WORK REQUIRED -> After finding the line that contains "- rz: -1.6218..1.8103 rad", reproduce it and each line below it through the end of the listing, exactly, with nothing added.

----- DATA SHOWN -----

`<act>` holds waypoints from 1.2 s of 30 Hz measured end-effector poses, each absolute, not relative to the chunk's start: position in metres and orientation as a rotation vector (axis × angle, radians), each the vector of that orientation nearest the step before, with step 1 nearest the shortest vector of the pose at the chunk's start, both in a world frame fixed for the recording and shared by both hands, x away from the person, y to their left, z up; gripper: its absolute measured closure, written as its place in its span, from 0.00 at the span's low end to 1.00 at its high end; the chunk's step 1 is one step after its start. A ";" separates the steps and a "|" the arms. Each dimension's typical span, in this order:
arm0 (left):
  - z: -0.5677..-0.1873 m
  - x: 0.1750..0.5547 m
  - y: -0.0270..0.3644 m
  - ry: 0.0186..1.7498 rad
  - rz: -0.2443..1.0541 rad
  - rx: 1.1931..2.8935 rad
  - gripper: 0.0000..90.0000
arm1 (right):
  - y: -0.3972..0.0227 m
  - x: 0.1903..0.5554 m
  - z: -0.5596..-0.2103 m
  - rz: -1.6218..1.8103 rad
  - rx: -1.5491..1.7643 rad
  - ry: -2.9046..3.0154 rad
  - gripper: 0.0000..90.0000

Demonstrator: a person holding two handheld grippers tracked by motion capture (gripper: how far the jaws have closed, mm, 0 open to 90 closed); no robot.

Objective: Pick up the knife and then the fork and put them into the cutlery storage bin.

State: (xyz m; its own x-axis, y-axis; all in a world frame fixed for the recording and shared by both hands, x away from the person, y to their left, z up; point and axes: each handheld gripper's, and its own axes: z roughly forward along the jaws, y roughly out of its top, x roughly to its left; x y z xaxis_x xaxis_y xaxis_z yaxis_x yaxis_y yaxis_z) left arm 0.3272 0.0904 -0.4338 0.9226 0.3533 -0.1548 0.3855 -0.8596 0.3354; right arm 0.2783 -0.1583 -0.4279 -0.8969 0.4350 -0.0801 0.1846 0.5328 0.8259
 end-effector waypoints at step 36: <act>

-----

EXPECTED ANSWER ->
  - rz: -1.6218..1.8103 rad
  - rx: -1.5491..1.7643 rad
  - ry: -2.9046..3.0154 rad
  - gripper: 0.0000..90.0000

Demonstrator: a person holding two handheld grippers tracked by motion capture (gripper: how far the jaws have closed, mm, 0 open to 90 closed); no robot.

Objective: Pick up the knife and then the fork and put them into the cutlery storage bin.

State: (xyz m; its own x-axis, y-axis; all in a world frame fixed for the recording and shared by both hands, x away from the person, y to their left, z up; point and axes: each handheld gripper's, and its own axes: z roughly forward along the jaws, y roughly out of its top, x roughly to its left; x y z xaxis_x xaxis_y xaxis_z yaxis_x yaxis_y yaxis_z) left arm 0.3272 0.0904 -0.4338 0.9226 0.3533 -0.1548 0.3855 -0.8596 0.3354; right arm 0.2783 -0.1583 -0.4279 -0.8969 0.4350 -0.0801 0.1846 0.5328 0.8259
 end-effector waypoints at step 36: <act>

The exercise is fully answered.